_ASSIGNMENT_. Write out the data exactly from its first line onward, ending with the line in which "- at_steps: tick" appears.

RAW DATA Start Marker

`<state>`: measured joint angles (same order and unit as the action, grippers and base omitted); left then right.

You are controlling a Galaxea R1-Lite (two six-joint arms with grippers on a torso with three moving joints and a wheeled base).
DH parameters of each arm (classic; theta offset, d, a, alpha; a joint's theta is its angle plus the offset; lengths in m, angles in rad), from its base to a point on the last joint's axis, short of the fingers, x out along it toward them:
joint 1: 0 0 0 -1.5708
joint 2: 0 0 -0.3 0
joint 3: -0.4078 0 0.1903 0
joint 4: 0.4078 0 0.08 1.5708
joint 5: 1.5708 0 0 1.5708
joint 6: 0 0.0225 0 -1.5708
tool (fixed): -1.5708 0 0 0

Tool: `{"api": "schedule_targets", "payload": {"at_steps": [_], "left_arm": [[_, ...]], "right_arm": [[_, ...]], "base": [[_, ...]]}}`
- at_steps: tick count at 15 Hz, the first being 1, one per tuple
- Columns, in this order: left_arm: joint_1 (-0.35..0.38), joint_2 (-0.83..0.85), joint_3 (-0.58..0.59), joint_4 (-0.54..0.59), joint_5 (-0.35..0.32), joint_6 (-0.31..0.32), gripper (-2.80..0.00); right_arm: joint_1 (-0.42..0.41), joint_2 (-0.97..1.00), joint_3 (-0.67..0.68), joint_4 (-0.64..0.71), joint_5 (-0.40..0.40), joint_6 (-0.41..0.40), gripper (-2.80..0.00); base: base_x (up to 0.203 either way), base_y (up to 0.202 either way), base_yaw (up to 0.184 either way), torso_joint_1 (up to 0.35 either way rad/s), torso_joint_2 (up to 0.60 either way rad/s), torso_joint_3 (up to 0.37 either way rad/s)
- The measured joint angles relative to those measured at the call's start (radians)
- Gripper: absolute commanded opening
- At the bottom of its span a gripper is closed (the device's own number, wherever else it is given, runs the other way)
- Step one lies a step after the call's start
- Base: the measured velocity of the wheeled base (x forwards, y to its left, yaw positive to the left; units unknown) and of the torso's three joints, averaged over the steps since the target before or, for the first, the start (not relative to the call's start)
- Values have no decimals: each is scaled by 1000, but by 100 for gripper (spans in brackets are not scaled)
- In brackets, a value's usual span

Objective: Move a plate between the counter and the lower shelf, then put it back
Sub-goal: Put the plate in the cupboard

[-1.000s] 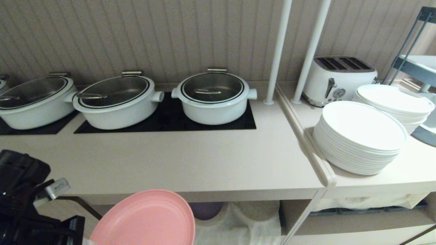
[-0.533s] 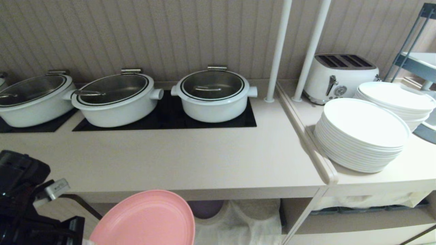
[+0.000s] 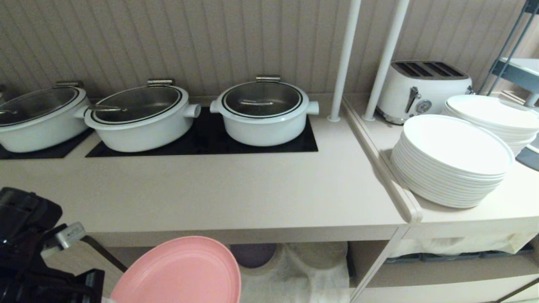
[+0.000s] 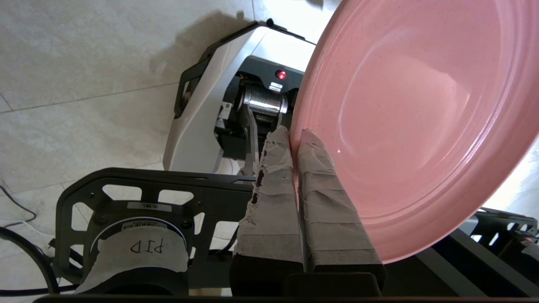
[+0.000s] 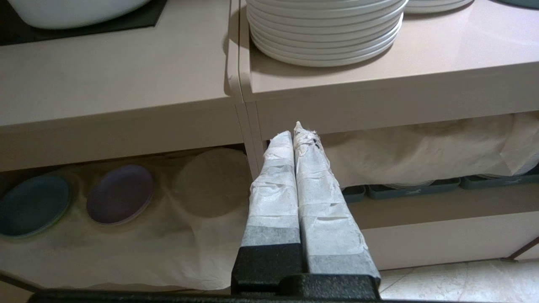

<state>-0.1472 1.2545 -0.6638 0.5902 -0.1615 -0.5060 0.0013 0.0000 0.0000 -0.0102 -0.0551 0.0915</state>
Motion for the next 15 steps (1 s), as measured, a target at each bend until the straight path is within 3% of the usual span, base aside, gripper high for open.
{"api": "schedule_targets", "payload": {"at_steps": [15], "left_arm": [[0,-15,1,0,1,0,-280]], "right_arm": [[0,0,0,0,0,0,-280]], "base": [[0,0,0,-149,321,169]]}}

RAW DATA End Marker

_RESPONSE AREA_.
`<state>`: measured joint angles (same order and unit as the action, grippers and base omitted); left then right.

You are controlling a Galaxea R1-Lite (two six-joint arms with grippers on a torso with three moving joints and a wheeled base).
DH parameters of each arm (classic; theta offset, d, a, alpha; a joint's theta is its angle plus the offset; lengths in m, angles in rad), from its base to a point on the last joint's axis, short of the fingers, x out along it toward them:
joint 1: 0 0 0 -1.5708
joint 2: 0 0 -0.3 0
joint 3: -0.4078 0 0.1903 0
joint 4: 0.4078 0 0.08 1.5708
joint 5: 1.5708 0 0 1.5708
joint 6: 0 0.0225 0 -1.5708
tool (fixed): -1.5708 0 0 0

Tool: `{"api": "schedule_targets", "payload": {"at_steps": [_], "left_arm": [[_, ...]], "right_arm": [[_, ...]], "base": [[_, ...]]}}`
- at_steps: tick count at 15 Hz, the first being 1, one per tuple

There is no more to this answer.